***** Records provided *****
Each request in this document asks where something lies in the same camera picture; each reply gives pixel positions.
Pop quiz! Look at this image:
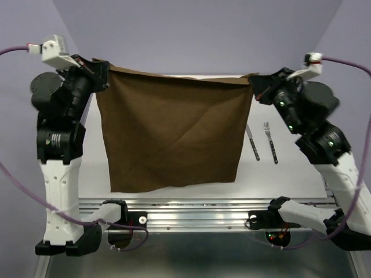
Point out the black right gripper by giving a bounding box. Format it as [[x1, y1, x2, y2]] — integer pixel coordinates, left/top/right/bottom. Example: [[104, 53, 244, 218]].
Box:
[[249, 66, 301, 133]]

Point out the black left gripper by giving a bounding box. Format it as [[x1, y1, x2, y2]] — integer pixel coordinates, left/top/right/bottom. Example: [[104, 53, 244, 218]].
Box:
[[59, 52, 111, 117]]

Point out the brown cloth napkin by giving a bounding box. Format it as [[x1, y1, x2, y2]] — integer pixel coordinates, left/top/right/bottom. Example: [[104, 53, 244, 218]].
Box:
[[96, 65, 253, 193]]

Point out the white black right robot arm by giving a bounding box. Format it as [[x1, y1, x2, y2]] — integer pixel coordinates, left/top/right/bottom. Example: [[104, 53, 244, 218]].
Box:
[[245, 68, 370, 251]]

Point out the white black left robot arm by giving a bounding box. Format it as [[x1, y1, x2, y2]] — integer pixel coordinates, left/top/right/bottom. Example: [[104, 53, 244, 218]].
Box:
[[30, 54, 129, 257]]

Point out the silver fork dark handle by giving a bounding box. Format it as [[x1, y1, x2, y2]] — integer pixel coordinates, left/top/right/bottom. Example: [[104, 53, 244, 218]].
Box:
[[264, 122, 278, 164]]

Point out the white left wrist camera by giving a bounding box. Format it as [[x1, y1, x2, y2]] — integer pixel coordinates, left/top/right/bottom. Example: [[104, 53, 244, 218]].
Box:
[[27, 34, 81, 71]]

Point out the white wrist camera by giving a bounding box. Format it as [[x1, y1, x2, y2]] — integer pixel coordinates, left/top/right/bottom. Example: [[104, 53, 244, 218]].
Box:
[[27, 34, 81, 71], [286, 52, 323, 81]]

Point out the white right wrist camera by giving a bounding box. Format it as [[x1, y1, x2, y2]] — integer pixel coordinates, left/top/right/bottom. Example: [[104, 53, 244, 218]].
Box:
[[286, 52, 323, 81]]

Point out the silver knife dark handle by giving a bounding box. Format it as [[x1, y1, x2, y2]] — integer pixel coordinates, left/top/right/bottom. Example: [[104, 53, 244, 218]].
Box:
[[246, 125, 260, 161]]

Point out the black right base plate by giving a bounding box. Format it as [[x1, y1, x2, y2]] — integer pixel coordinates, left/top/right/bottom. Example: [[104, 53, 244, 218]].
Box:
[[245, 210, 301, 231]]

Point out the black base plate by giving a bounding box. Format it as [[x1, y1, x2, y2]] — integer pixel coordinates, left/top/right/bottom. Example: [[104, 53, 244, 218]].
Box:
[[115, 211, 148, 228], [245, 210, 301, 231]]

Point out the aluminium rail frame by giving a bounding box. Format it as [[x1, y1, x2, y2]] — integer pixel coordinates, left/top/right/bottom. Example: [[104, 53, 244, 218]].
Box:
[[35, 173, 370, 277]]

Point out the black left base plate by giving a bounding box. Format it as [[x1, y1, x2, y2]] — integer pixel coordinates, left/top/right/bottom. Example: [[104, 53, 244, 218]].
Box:
[[115, 211, 148, 228]]

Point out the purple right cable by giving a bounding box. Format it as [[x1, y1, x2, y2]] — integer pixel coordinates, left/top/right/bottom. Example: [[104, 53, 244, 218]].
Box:
[[250, 57, 371, 250]]
*****
Provide solely the number of lines in the listing that contain "dark".

Answer section: 2